Inaptitude et dispense d’obligation de reclassement : la consultation du CSE écartée ?
Inaptitude et dispense d’obligation de reclassement : la consultation du CSE écartée ?
De la clarté ! Telle pourrait être la revendication formulée face à l’incertitude persistante sur la nécessité ou non de consulter le Comité Social et Economique (CSE) en cas d’inaptitude d’un salarié, associée à une dispense de l’obligation de recherche de reclassement.
Pour mémoire, depuis le 1er janvier 2017, le médecin du travail peut dispenser l’employeur de recherche de reclassement en mentionnant dans l’avis d’inaptitude que :
- « tout maintien du salarié dans un emploi serait gravement préjudiciable à sa santé » ;
- « l’état de santé du salarié fait obstacle à tout reclassement dans un emploi » (articles L. 1226-2-1 et L. 1226-12 du Code du travail).

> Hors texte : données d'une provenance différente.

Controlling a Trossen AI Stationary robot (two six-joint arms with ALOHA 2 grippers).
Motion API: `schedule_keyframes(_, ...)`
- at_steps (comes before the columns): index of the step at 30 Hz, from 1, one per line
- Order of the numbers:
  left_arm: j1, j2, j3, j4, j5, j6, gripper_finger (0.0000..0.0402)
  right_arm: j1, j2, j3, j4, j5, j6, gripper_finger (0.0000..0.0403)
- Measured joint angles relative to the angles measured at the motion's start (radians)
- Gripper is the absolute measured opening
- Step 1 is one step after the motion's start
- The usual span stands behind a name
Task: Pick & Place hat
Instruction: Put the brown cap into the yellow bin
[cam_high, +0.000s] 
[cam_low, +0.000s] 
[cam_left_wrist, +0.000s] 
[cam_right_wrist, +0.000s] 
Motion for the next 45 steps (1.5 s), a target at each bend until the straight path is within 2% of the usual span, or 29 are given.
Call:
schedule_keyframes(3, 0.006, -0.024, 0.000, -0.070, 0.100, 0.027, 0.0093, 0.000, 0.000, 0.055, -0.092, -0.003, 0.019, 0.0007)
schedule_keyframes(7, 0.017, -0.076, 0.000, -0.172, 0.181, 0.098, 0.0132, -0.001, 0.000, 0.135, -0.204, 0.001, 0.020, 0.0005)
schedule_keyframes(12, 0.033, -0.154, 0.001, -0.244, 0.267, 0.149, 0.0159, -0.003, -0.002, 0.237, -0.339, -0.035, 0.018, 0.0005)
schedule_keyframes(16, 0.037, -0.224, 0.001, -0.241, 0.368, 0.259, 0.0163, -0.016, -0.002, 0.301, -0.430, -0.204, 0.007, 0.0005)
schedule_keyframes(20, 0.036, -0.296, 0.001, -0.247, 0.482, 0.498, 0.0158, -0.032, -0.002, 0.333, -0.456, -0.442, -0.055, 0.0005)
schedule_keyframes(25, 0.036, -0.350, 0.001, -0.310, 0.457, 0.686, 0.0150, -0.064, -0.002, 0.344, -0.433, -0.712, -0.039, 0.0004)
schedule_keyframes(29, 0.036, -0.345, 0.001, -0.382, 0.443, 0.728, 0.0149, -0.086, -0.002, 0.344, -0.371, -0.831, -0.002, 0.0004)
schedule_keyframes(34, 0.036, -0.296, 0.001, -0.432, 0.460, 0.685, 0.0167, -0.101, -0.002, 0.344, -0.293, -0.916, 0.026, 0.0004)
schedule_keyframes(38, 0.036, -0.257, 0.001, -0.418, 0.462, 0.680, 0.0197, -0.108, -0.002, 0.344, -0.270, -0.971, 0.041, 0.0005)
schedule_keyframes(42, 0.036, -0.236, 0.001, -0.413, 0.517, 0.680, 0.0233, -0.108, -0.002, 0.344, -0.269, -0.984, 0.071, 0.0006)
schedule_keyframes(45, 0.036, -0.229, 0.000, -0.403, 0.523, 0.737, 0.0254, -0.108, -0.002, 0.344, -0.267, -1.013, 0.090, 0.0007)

Cette exonération pourrait logiquement conduire à écarter la consultation du CSE, qui s’impose habituellement dans le cadre de la procédure de reclassement.

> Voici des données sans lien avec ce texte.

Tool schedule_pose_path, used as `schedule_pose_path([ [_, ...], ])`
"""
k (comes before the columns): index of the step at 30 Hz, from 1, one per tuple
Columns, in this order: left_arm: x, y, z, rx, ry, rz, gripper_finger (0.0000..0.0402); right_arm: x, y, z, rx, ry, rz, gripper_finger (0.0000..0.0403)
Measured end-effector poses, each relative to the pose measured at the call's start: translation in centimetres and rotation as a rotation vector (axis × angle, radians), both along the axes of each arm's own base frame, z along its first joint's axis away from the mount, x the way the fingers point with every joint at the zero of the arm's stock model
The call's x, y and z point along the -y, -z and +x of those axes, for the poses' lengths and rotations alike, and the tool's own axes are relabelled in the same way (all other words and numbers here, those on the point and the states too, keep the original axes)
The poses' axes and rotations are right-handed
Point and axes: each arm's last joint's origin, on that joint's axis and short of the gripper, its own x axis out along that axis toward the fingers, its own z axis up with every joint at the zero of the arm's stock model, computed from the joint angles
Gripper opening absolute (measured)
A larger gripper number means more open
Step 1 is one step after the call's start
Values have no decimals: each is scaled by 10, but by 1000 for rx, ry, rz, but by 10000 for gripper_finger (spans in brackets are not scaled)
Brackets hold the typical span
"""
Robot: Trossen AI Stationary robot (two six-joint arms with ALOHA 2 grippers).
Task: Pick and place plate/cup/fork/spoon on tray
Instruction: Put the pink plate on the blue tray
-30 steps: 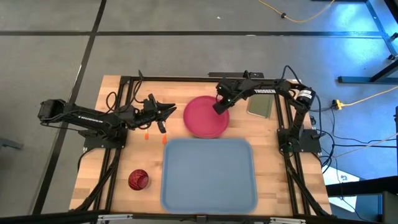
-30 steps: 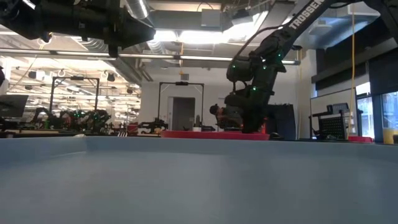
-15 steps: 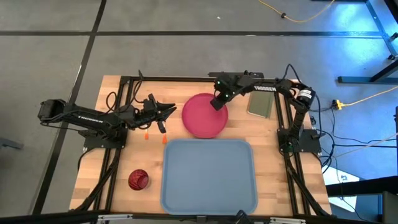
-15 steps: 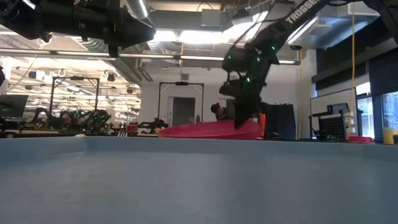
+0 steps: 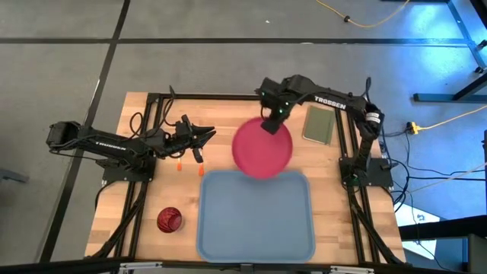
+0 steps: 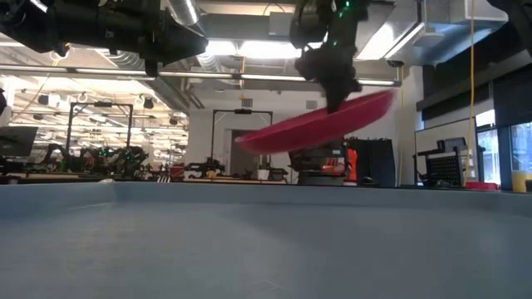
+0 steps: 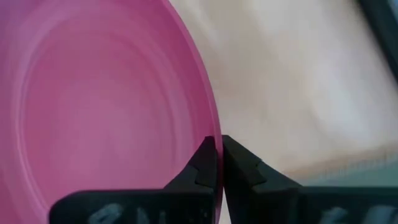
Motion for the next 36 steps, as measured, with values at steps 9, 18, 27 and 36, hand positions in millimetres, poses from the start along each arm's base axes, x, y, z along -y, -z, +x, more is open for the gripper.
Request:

En effet, quel peut être l’objet et la pertinence de la consultation du CSE alors même que l’employeur n’est tenu à aucune démarche de reclassement ?
Pourtant, le législateur n’a pas cru bon devoir jouer la carte de la clarté, en ne mentionnant aucunement les conséquences de la dispense de l’obligation de reclassement sur les autres obligations de l’employeur prévues en matière de reclassement.

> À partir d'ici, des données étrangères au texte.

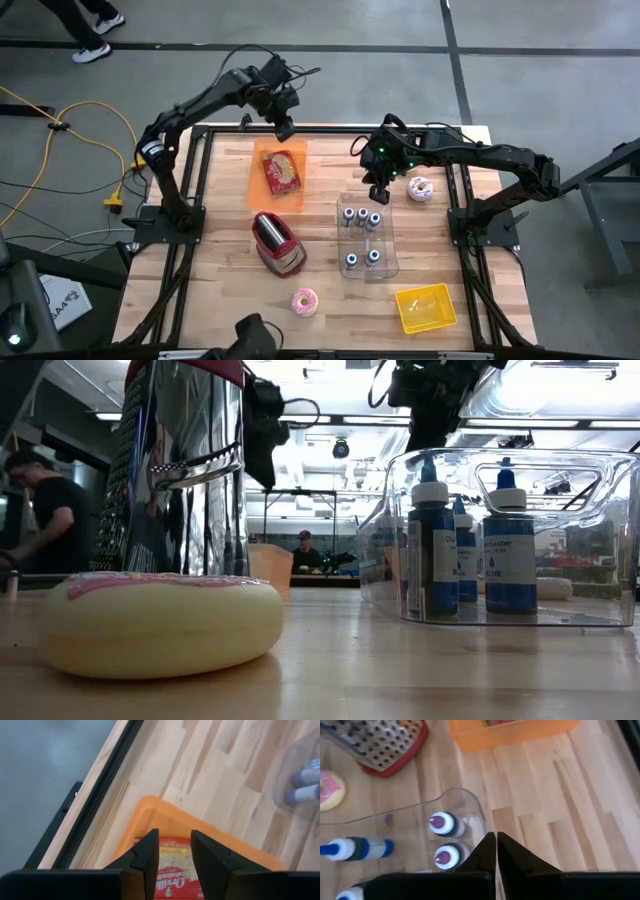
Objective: Pick & Place Food Item
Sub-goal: Put the black donut into the yellow bin
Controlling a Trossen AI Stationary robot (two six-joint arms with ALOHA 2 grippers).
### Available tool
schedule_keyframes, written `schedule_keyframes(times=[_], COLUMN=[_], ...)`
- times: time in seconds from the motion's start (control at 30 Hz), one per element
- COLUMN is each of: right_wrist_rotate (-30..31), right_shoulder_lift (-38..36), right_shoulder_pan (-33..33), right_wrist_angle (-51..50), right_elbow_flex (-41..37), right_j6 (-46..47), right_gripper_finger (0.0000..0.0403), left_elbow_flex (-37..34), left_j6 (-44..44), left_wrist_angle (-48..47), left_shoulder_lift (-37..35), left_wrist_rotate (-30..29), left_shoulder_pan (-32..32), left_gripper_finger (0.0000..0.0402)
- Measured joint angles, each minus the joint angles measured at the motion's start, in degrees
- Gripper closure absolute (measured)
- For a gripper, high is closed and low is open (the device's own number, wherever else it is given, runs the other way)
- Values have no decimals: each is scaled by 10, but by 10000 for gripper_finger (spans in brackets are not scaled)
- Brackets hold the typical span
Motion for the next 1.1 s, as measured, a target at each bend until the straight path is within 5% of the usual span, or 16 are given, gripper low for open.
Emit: schedule_keyframes(times=[0.53,0.93,1.1], right_wrist_rotate=[71,88,88], right_shoulder_lift=[0,0,0], right_shoulder_pan=[-14,-77,-117], right_wrist_angle=[-53,-104,-145], right_elbow_flex=[0,0,-3], right_j6=[27,39,37], right_gripper_finger=[399,399,399], left_elbow_flex=[0,0,0], left_j6=[-6,-6,-6], left_wrist_angle=[47,78,70], left_shoulder_lift=[-19,-74,-84], left_wrist_rotate=[1,2,46], left_shoulder_pan=[-90,-76,-61], left_gripper_finger=[293,293,293])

La jurisprudence permet-elle d’éclaircir l’horizon des obligations ?
A lire la jurisprudence encore récente de la Cour de cassation on pourrait en douter, puisqu’elle confirme la nécessité de consulter le CSE, même en l’absence de poste disponible pouvant être proposé (Cassation sociale, 30 septembre 2020, n° 19-16.488).
A l’inverse, des décisions de cours d’appel actent que la consultation du CSE ne s’impose pas en cas de dispense de recherche de reclassement.
Dès 2018, la Cour d’appel de Riom a ainsi pris position en ce sens, jugeant que la consultation du CSE n’était pas fondée (CA Riom, 3 avril 2018, n°16/01261).
L’Administration du travail a même fait sienne cette décision en précisant, dans son guide relatif aux décisions administratives en matière de rupture ou de transfert du contrat de travail des salariés protégés publié en septembre 2019, qu’en cas de dispense expresse de reclassement « l’employeur est dispensé de l’obligation de consulter le CSE sur les possibilités de reclassement », allant jusqu’à dispenser l’employeur de la notification au salarié des motifs s’opposant à son reclassement.
Jusqu’alors assez isolée, cette position vient d’être récemment confirmée par la Cour d’appel de Paris : « l’avis du CSE est inutile dès lors que le reclassement est impossible et que ce comité n’a pas de compétence pour remettre en cause l’appréciation du médecin du travail, son éventuel avis ne pouvant se borner qu’à ce constat » (CA Paris, 2 décembre 2020, n° 14/11428).
Cette solution parait cohérente à double titre.
D’une part, l’avis du CSE porte sur les éventuelles possibilités de reclassement, par définition inexistantes en cas de dispense d’obligation en la matière.
D’autre part, le CSE n’a pas la possibilité de remettre en cause l’impossibilité de reclassement dès lors qu’elle repose exclusivement sur l’avis du médecin du travail.
Toutefois, en l’absence de confirmation de la Cour de cassation à ce jour, l’incertitude demeure. L’enjeu n’est pourtant pas anodin puisque le défaut de consultation du CSE peut rendre le licenciement prononcé sans cause réelle et sérieuse.
L’obscure clarté doit donc encore inviter à la prudence.